## [Required action]
Below is a listing; restate from it, character for character, the lines beginning at the line holding "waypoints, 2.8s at" and ending at the line holding "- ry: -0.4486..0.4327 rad", both included.

## [Given data]
"""

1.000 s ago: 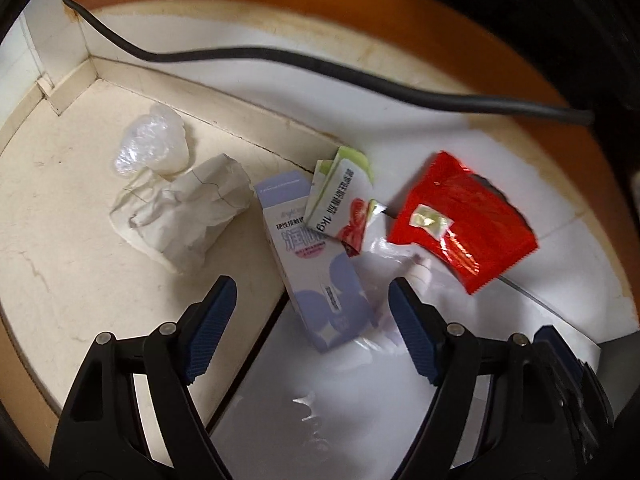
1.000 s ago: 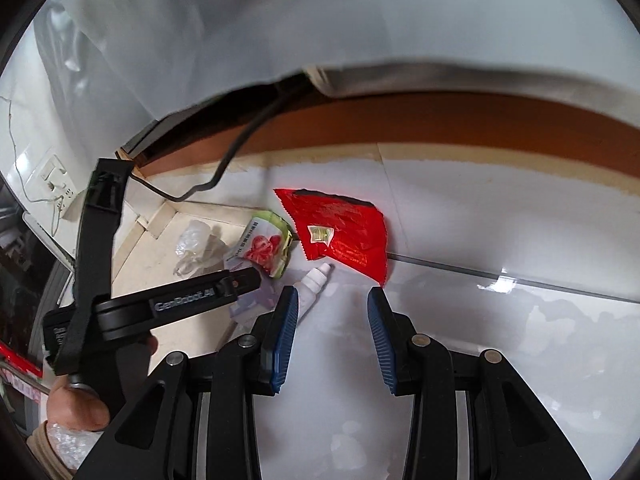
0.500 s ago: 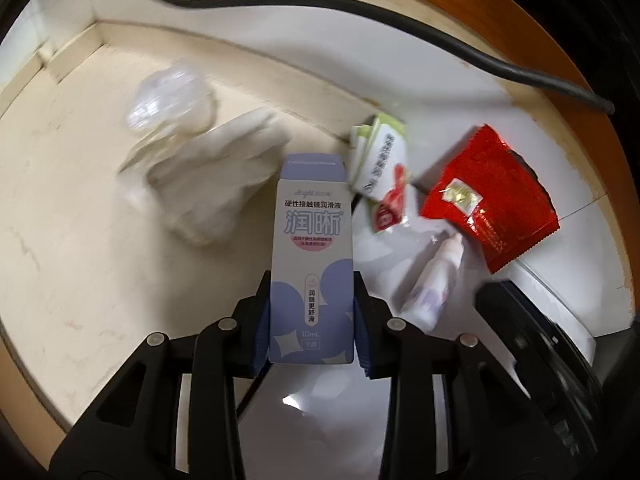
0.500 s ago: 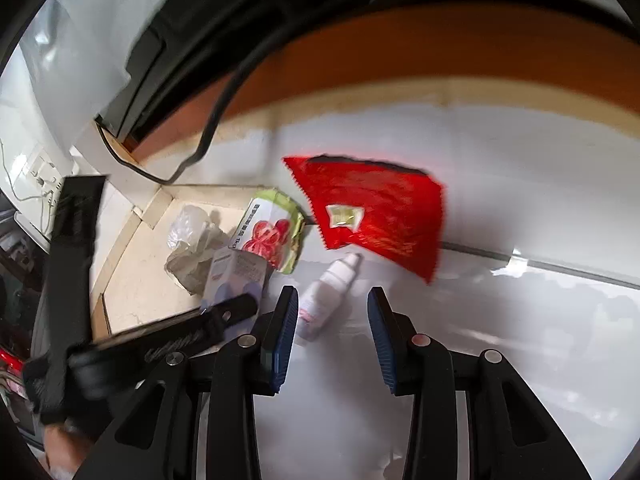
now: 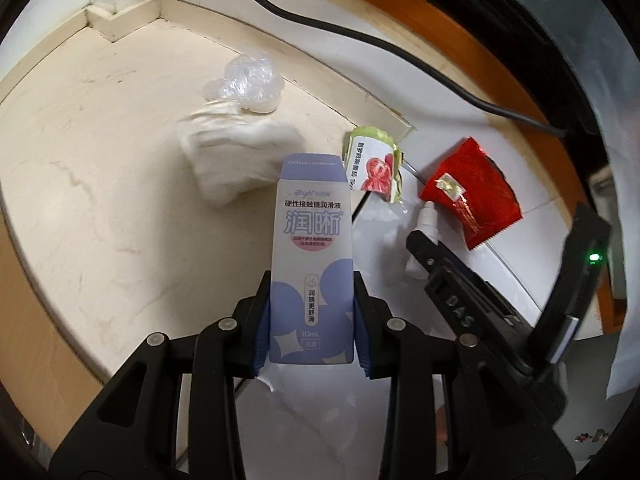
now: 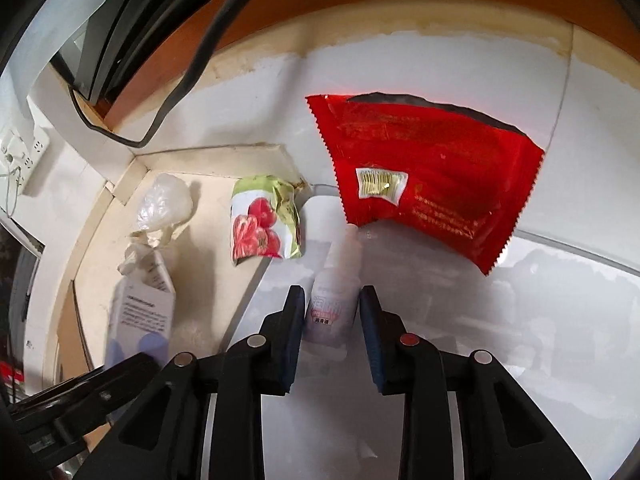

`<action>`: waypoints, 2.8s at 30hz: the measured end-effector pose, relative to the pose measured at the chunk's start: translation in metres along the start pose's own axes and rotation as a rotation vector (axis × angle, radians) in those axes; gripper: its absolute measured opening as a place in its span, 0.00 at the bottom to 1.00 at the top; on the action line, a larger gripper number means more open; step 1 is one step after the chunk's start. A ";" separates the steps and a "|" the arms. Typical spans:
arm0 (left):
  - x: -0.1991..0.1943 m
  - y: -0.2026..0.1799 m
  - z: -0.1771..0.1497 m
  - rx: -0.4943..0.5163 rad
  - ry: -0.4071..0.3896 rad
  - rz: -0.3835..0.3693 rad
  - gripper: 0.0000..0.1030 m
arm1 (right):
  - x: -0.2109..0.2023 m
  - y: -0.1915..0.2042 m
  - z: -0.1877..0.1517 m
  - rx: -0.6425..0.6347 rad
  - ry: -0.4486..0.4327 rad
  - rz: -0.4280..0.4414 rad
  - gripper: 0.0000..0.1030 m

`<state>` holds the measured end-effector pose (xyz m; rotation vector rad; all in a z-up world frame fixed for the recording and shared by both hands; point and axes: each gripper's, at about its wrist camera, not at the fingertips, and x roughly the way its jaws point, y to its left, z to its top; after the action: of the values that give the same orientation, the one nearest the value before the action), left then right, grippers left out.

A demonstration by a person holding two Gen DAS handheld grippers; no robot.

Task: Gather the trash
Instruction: 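Grasp the white dropper bottle with the right tool while the left tool grasps the white-and-blue carton, then carry the bottle and carton down over the floor bin and release both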

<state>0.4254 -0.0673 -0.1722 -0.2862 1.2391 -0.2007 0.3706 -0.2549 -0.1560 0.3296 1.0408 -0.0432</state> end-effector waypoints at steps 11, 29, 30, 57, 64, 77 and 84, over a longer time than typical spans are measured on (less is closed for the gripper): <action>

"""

## [Result of the task]
`<action>`: waypoints, 2.8s at 30hz: the measured end-effector pose, relative to the pose measured at the chunk's start: translation in metres along the start pose's own axes and rotation as a rotation vector (axis × angle, radians) in those axes; gripper: its absolute measured opening as a place in its span, 0.00 at the bottom to 1.00 at the top; on the action line, a larger gripper number means more open; step 1 is one step after the chunk's start. A ";" separates the steps and a "|" the arms. Typical spans:
arm0 (left):
  - x: -0.1991..0.1943 m
  - y: -0.2026..0.1799 m
  - z: -0.1771..0.1497 m
  - rx: -0.4943..0.5163 rad
  - ry: -0.4071..0.3896 rad
  - rz: -0.3835..0.3693 rad
  - gripper: 0.0000..0.1030 m
arm1 (right):
  - x: -0.2109..0.2023 m
  - y: -0.1915..0.2042 m
  - z: -0.1877..0.1517 m
  - rx: -0.6425..0.6347 rad
  - ry: -0.4486..0.4327 rad

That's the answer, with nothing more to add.